There is a class of APIs that can transform the shell surrounding a piece of data, while leaving the data itself untouched. If the shell implements Drop, then it is impossible to retain the contained data by move while disposing of the container. For example, a generalized String class that supports small string optimizations may be implemented as an enum:

enum GeneralizedString {
    SmallString([char; 24], usize),
    BigString(Vec<char>),
}

impl GeneralizedString {
  pub fn into_vec(self) -> Vec<char> {
    match self {
      SmallString(ref chars, size) => unsafe {
        Vec::from_raw_buf(chars as *const char, size)
      },
      BigString(vec) => vec,
    }
  }
}

Of course, if GeneralizedString implemented Drop, then this implementation would be impossible, since current-Rust forbids partial moves on types that implement Drop. This RFC addresses this issue, by changing the restriction from "disallowing partial moves on types that implement Drop" to “disallowing partial moves as the value is moved into the drop glue”. Since forget prevents a type from being consumed by drop glue, this would make a small transformation of the above code enough to make compilation succeed, even if Drop were implemented for GeneralizedString:

impl GeneralizedString {
  pub fn into_vec(self) -> Vec<char> {
    let rval = match self {
      SmallString(ref chars, size) => unsafe {
        Vec::from_raw_buf(chars as *const char, size)
      },
      BigString(vec) => vec,
    };
    std::mem::forget(self);
    rval
  }
}

Detailed design

This design has the following components:

  1. Remove the restriction against moves from types that implement Drop.

  2. Enforce the restriction against partial moves at the point the drop glue is inserted.

  3. Allow std::mem::forget() to be called against partially-moved values.

In practice, the first two points should mean that this error:

error: cannot move out of type `GeneralizedString`, which defines the `Drop` trait

Would be replaced with this error:

error: use of partially moved value `self` while calling destructor for `GeneralizedString`.
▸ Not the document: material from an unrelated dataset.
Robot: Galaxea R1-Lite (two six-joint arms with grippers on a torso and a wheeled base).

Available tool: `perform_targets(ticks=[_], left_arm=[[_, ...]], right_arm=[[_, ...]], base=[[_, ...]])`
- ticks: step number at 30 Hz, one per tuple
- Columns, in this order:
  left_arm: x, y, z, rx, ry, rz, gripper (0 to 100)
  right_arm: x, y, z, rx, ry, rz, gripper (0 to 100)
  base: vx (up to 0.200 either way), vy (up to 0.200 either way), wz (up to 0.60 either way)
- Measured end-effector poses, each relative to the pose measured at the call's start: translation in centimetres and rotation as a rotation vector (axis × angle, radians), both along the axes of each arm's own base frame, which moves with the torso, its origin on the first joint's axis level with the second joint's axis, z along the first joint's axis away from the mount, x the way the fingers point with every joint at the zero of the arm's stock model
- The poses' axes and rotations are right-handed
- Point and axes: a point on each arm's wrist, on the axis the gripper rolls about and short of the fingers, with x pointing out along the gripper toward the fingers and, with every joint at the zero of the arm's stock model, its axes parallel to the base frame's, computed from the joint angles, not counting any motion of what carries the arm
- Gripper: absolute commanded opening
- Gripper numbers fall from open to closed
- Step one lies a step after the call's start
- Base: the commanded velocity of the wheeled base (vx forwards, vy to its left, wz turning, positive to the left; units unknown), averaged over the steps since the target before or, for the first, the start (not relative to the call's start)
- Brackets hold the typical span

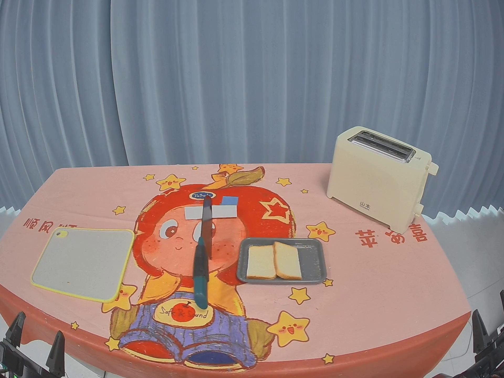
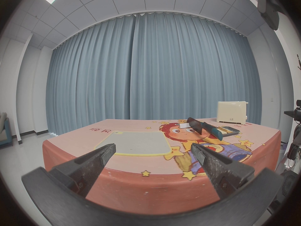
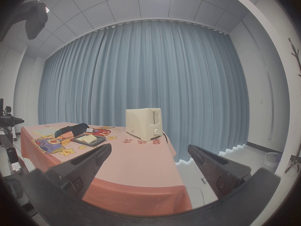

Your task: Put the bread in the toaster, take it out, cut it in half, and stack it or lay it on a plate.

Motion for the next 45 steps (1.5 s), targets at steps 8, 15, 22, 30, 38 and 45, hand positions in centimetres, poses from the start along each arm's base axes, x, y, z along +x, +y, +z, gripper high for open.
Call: perform_targets(ticks=[8,15,22,30,38,45], left_arm=[[0.00,0.00,0.00,0.000,0.000,0.000,100],[0.00,0.00,0.00,0.000,0.000,0.000,100],[0.00,0.00,0.01,0.000,-0.001,0.000,100],[0.00,0.00,0.01,0.000,-0.001,0.001,100],[0.00,-0.01,0.01,-0.001,-0.001,-0.001,100],[0.00,-0.01,0.01,-0.001,-0.001,-0.001,100]], right_arm=[[0.00,0.00,0.00,0.000,0.000,0.000,100],[0.00,0.00,0.02,0.000,-0.001,0.000,100],[0.00,0.00,0.02,0.000,-0.001,0.001,100],[0.00,0.00,0.01,0.000,0.000,-0.001,100],[0.00,0.00,0.01,0.000,0.000,0.000,100],[0.00,0.00,0.01,0.000,0.000,0.000,100]], base=[[0.000,0.200,0.00],[0.000,0.200,0.00],[0.000,0.057,0.00],[0.000,0.000,0.00],[0.000,0.000,0.00],[0.000,0.000,0.00]])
While the last point allows the user to prevent the error from occurring.

Drawbacks

As pointed out by @eddyb and @pnkfelix, this proposal makes forget a special case in the language: it would be the only function that can ever be defined that can receive a partially-moved value. As such, it would be impossible to write routines that forward their implementation to forget, while accepting partially-moved inputs. This could be addressed by reifying the concept of a partially-moved value (perhaps a PartiallyMoved<T>, which can be implicitly coerced from T), and making this be the argument to forget, perhaps this idea should be folded into the detailed-design properly.
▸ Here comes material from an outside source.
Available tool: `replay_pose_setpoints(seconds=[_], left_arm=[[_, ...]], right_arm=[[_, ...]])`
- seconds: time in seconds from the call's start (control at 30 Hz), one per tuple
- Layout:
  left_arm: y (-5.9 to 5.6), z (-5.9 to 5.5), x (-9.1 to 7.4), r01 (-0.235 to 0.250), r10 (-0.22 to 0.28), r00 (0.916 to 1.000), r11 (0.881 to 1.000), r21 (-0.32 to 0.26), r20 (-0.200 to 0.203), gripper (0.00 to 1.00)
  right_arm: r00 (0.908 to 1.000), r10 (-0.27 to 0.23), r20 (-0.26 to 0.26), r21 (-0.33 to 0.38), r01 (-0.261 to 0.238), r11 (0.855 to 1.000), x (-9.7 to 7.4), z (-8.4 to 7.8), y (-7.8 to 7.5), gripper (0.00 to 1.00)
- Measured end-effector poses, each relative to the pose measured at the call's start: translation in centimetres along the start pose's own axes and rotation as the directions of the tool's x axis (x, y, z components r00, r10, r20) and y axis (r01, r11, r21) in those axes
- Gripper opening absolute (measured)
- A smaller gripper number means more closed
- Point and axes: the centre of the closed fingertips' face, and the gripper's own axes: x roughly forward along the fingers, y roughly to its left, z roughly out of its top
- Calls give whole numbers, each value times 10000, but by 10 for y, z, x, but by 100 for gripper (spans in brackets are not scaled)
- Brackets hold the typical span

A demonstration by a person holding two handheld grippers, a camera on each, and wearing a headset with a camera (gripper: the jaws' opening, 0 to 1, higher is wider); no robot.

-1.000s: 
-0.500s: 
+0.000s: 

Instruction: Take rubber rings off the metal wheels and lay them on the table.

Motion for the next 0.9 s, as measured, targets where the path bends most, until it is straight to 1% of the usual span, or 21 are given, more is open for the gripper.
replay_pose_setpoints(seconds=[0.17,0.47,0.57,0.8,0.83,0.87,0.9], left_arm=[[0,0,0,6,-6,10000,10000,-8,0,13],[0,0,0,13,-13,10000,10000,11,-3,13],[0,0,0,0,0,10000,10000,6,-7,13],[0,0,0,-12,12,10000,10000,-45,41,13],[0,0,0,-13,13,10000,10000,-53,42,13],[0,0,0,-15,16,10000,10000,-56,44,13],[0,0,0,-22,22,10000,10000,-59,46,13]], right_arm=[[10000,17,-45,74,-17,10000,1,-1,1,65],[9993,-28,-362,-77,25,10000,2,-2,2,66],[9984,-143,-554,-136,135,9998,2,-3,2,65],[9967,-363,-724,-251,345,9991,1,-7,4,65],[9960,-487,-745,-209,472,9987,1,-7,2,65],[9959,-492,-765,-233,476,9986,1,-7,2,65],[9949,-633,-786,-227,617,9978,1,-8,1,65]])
I’m having a failure of imagination, and can’t think of other reasons this would be undesirable. It would take some implementation effort, and because it is backwards-compatible, it would not be a priority for a Rust 1.0 release. Are there perhaps some cases that I don’t see that the current restriction (against partial moves from types that implement Drop) would not result in identical behavior under the new restriction, when forget is not called?

Alternatives

@eddyb suggested an Internal<T>, to capture the idea of an “internal” type that provides access to the same data as T, but with insertion of drop glue prevented. I personally have a parsing challenge when reading the Internal<T> type, where any type declaration Type<T> reads like a decoration around T, but what is happening in actuality is that the drop-shell surrounding T is being removed: an implicit decorator is, in essence, being removed. I also suspect that the approach described here will be easier to implement, and is certainly less of a “new concept” to understand than Internal<T>. This design also does not preclude the Internal<T> design, though it does, I think, address many of Internal<T>'s use-cases.
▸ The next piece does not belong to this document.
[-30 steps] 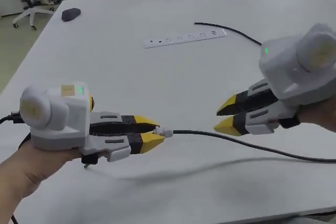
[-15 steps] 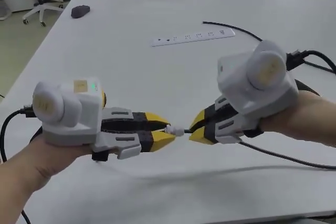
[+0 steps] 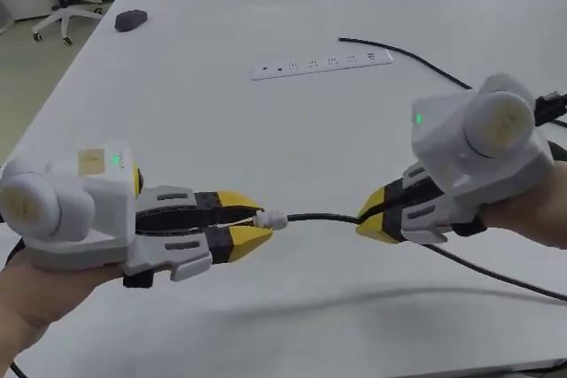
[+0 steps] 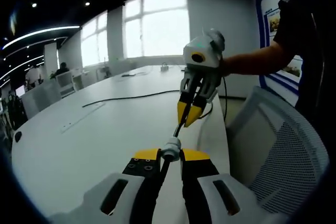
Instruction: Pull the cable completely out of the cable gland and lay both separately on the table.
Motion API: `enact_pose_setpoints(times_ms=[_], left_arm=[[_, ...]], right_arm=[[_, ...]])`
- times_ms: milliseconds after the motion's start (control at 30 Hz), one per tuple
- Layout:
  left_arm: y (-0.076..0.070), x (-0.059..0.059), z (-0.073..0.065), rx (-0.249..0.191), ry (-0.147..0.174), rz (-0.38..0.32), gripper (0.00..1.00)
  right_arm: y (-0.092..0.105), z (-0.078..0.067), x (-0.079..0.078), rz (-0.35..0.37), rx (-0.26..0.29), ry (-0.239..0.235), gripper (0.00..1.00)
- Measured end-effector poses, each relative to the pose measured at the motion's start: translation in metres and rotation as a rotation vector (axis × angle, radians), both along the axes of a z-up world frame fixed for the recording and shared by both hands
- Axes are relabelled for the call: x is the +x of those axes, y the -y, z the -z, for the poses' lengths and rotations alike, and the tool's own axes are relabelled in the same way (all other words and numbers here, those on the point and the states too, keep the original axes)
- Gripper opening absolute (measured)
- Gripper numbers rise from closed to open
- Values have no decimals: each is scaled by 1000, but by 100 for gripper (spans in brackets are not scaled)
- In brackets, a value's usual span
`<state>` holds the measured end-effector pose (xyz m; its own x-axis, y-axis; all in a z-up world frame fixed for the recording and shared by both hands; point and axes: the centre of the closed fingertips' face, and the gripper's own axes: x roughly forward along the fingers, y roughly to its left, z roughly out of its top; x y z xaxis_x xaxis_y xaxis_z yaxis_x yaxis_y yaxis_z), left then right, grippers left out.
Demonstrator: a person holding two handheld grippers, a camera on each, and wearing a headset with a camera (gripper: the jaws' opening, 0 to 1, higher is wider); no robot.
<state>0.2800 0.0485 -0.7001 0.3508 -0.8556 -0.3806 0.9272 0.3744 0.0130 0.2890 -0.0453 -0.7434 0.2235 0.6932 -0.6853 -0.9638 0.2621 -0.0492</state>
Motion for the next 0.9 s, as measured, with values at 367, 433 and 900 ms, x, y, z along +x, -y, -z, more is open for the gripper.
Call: enact_pose_setpoints(times_ms=[367, 433, 900], left_arm=[[-19, 6, 2, 16, -7, -44, 15], [-19, 7, 2, 12, -10, -46, 15], [-14, 2, 14, 20, -45, -33, 15]], right_arm=[[51, 19, 9, 87, -66, -9, 0], [53, 22, 8, 92, -68, -15, 0], [54, 41, 2, 84, -128, -36, 5]])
Another way of achieving the same ends may be to allow destructuring on a type that implements Drop to prevent drop-glue insertion. I have a hard time understanding how this approach would work when applied to enums that implement Drop, if only some of the variants have associated data.

Unresolved questions

There are implementation details that require knowing how the language intends to allow function-pointers for intrinsics.


#2

Maybe I missed it, but this one detail that I think this pre-RFC as written is glossing over is that a call to std::mem::forget would become “special”, in a way that a call to a wrapper around std::mem::forget would not.

i.e., this variant of the GeneralizedString example given would still not compile:

impl GeneralizedString {
  pub fn wrap<X>(x: X) { std::mem::forget(x); }
  pub fn into_vec(self) -> Vec<char> {
    let rval = match self {
      SmallString(ref chars, size) => unsafe {
        Vec::from_raw_buf(chars as *const char, size)
      },
      BigString(vec) => vec,
    };
    wrap(self);
    rval
  }
}

I don’t think we have other functions in the language that behave that way.

(Maybe this construct should be a macro instead, to make such distinction in behavior clear.)


#3

Thanks, @pnkfelix (and @eddyb) - I’ve updated the text to reflect that concern.


#4

This seems to be related to the desire to have a version of Drop that takes ownership of self. I think I’d prefer to let this sit and see if these two cases can be addressed in a uniform way. I’d also prefer not to tie this to the function forget. It seems like something that merits a more obvious syntax: basically something to decompose a struct into its component pieces without triggering drop on the whole. I’d almost suggest the move keyword, but that might make closures confusing since it would be a distinct use of move.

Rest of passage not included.